Pickman's model said:


> energy prices might do it too



Reckon you've got a point there...


----------



## Paulie (Oct 29, 2013)

Kid_Eternity said:


> Reckon you've got a point there...


I also think Pickman's is on the money which is perhaps why the energy cos. are being called in for a nice chat with the committee.

http://www.theguardian.com/business/2013/oct/29/energy-firms-raised-prices-as-wholesale-costs-fall.

What's the last riot in Britain that bought down a government?  The Poll Tax kerfuffle did for Thatcher but the Tories still dragged on for another seven years.


----------



## 8115 (Oct 29, 2013)

ViolentPanda said:


> Load of newly-shaved scrotums, what you've said above.
> There are *no* specific situations in which people riot.  People riot because a personal and/or community and/or wider social "tipping point" is reached.  Riots emerge from widely different points of origin, and aren't class-exclusive either.
> 
> E2A: You say we're not even close to being absolutely ground down yet.  I'm here to tell you that some people are - the people using foodbanks, the people who are sanctioned off of their benefits, students accruing vast debts in the (mostly vain) hope that their degree will secure them a job, disbled people like me who've been narrativised for the last ten years as spongers and scroungers, and are now reeling under Iain Dunked-in Shit's persecutions of us for daring to claim social security.


Too tired to riot, too isolated and divided to riot.  I think there are social situations that lead to riots, you've hinted at it with the words "tipping point".  In my opinion we are nowhere near that tipping point, and that's by design not by accident.


----------



## Pingu (Oct 29, 2013)

its raining.


----------



## Cheesypoof (Oct 29, 2013)

This thread is bigger than any of us....good OP question.

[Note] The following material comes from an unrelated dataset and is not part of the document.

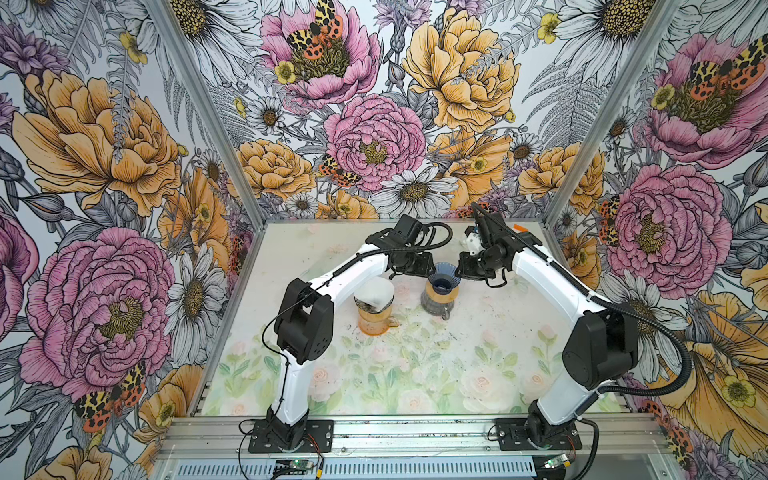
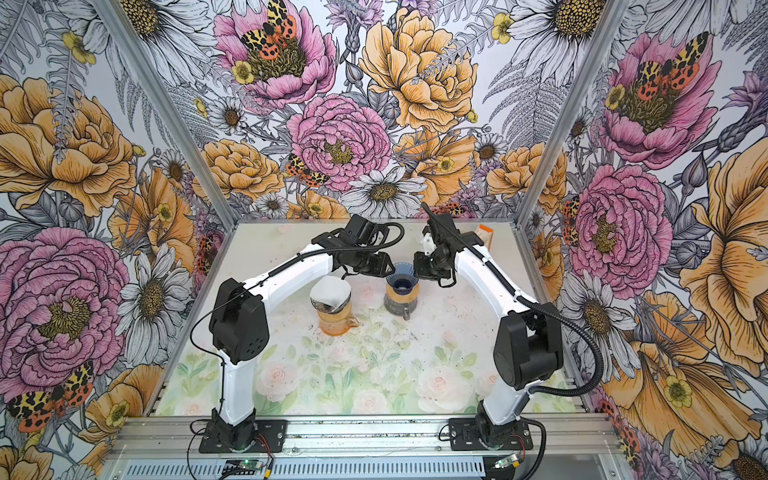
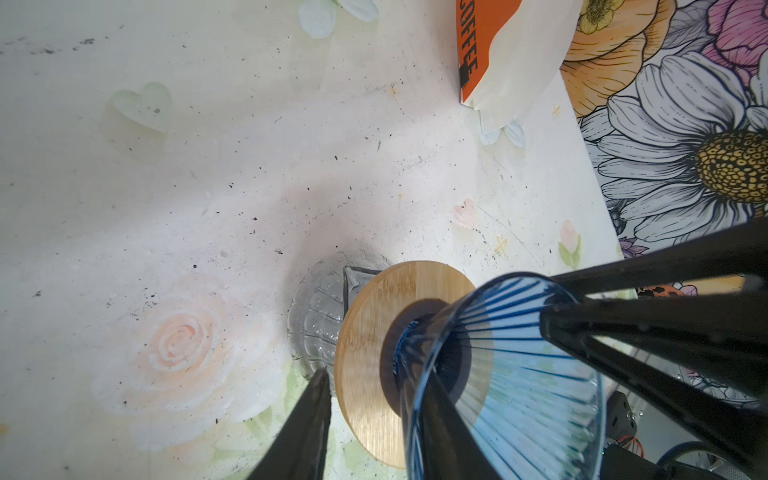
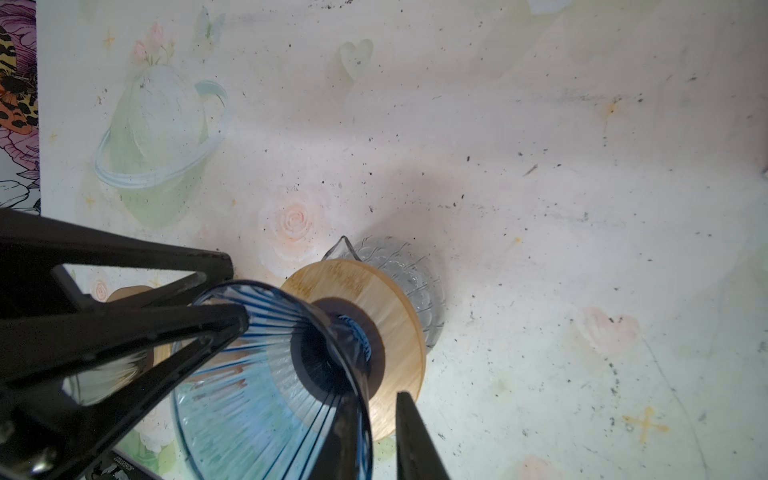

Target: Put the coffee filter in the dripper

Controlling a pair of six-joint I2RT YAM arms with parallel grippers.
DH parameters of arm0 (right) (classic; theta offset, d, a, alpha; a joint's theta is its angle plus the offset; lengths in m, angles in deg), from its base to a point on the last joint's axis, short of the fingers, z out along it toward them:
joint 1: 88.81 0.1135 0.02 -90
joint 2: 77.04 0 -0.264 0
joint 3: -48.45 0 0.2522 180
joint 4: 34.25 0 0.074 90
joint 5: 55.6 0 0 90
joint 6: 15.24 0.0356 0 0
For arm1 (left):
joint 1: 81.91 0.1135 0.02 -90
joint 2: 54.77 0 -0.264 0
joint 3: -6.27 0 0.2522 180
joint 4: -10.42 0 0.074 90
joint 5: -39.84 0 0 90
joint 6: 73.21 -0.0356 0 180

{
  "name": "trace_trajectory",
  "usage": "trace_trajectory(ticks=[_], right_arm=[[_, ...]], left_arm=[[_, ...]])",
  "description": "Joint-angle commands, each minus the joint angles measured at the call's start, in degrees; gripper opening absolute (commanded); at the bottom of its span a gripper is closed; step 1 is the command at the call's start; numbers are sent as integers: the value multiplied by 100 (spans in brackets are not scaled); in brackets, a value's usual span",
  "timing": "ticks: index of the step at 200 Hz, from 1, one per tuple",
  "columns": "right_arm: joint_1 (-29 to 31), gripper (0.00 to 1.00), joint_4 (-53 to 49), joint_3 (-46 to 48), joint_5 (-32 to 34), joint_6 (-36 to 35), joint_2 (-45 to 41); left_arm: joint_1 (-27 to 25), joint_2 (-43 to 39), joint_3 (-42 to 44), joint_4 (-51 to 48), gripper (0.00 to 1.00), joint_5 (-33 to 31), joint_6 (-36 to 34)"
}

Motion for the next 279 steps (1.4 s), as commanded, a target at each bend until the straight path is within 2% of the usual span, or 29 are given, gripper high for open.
trace_trajectory(ticks=[1,279], right_arm=[[-5,19,80,-26,83,71,-73],[62,14,131,287,231,124,83]], left_arm=[[-25,-235,-25,-20,36,-188,-72],[-35,-80,176,-21,25,-54,-54]])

I've been saying for about a year that the country NEEDS a revolution and thats the only way out of the catastrophic mess we are in. Its the starting point. I seriously wonder why people are not marching and rioting on the streets myself!! I think that a number of people are needed to 'lead' the revolution - the public cannot do it by themselves, lacking confidence and direction because the mess is so multifarious, its hard for any one disgruntled person to pinpoint.


----------



## campanula (Oct 29, 2013)

It has been appallingly easy to play divide and rule, playing diversionary politics of finger pointing and scapegoating......and there does seem to be something of a climate of quiet despair and fear which has manifested in a certain apathetic anomie . At its most simple, there is a numbers game to balance - 3 million unemployed - 30 million still have jobs (albeit insecure, badly paid jobs). Despite a widespread belief (amongst Daily Mail types) that white people are now a minority, this is patently tripe, yet it is impossible to even attempt a rational dialogue about immigration. However, issues such as fuel bills have a more universal appeal, as does the NHS and, a bit more slow burning but very potent, the crisis in housing. Ultimately, fear and insecurity still overrides anger but when too many people really believe that they have nothing left to lose....
I am not really keen on rioting in the streets myself and would be more inclined to work more positively for change, however small in scale, by doing stuff I can (helping my allotment neighbours, filling in DSS forms for people)....


----------



## Cheesypoof (Oct 29, 2013)

very shocking to sometimes stand back and say

'The Tories are in power'

Blood on the hands of Lib Dem voters....they were warned....


----------



## coley (Oct 29, 2013)

DotCommunist said:


> Surely food is one thing historically known to cause riots. King Bread and all that





Pickman's model said:


> energy prices might do it too





Pickman's model said:


> not to mention workers who've seen their wages slashed and their numbers cut, to the point where further job losses will lead to systems breaking down perhaps irretrievably



What the 'establishment' (of all particular colours) is good at, is the balancing act of keeping the majority in bread and circuses, what the present lot has proved particularly adept at is making sure the unemployed and disabled should be denied access to even a small % of said bread and circuses and convincing,the gullible majority of the population their case.


----------



## coley (Oct 29, 2013)

Double posting, bliddy I pad.


----------



## ViolentPanda (Oct 30, 2013)

DotCommunist said:


> Surely food is one thing historically known to cause riots. King Bread and all that



Food, religion, anti-state agitation, anti-monarchy agitation, sports teams losing, sports teams winning, lack of booze, too much booze...well, I'm sure you see my point.


----------



## DotCommunist (Oct 30, 2013)

ViolentPanda said:


> Food, religion, anti-state agitation, anti-monarchy agitation, sports teams losing, sports teams winning, lack of booze, too much booze...well, I'm sure you see my point.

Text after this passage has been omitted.